He huffs a laugh, heads down the hall. I lean on the door after it closes and feel the day climb into my bones and stay. The room smells like soap and cedar on my skin. I look at my wrist—thread and metal, plan and promise—and let my body replay the flight in small pulses until the need to run settles into the need to stretch.
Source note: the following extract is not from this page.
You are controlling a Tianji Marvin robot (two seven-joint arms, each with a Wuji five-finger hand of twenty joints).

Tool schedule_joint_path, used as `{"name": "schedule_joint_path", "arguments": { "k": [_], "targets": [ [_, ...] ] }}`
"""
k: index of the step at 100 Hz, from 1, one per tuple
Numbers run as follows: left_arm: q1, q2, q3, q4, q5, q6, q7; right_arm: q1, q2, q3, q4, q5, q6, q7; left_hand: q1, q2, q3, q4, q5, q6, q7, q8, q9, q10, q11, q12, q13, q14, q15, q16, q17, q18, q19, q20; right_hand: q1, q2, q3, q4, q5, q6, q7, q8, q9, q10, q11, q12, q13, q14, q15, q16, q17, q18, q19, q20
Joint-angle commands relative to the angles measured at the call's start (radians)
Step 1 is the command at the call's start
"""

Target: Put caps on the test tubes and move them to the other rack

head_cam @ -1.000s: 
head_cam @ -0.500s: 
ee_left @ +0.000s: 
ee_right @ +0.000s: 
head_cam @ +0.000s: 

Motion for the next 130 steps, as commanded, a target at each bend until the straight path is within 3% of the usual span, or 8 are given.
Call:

I don’t check the window for watchers. I don’t put the bracelet on the nightstand in case I change my mind. I keep it on while I wash my face. I keep it on while I fix the stray hair that decided to riot in the wind. I keep it on when I walk back out for dinner, shoulders loose, mouth probably doing that dumb almost-smile again.

In the corridor, Vex swoops past low enough to ruffle my hair, drops a cherry stem onto my palm, and vanishes before I can scold him for theft. The stem is tied in a knot.

Show-off.

I pocket it like a secret nobody asked me to keep and head toward the noise of home. The bruise is gone. The ache is not. It’s the good kind. The kind that says air and heat and a long day added up to more than surviving. The kind I plan to chase until I don’t have to chase it anymore.

Paper Cuts Kill Empires

Seraphina

I reach Caelum’s classroom early because empty rooms make my lungs behave. Dream Magic and Mental Defense looks cleaner before everyone breathes on it: mirrors wiped, chalk lines crisp, a faint echo that settles when you stand still long enough. He’s already at the board, sleeves pushed, hair half-tamed, writing MIRROR RECALL — INCIDENTS, EDGES, EXIT in a hand that never wastes a stroke.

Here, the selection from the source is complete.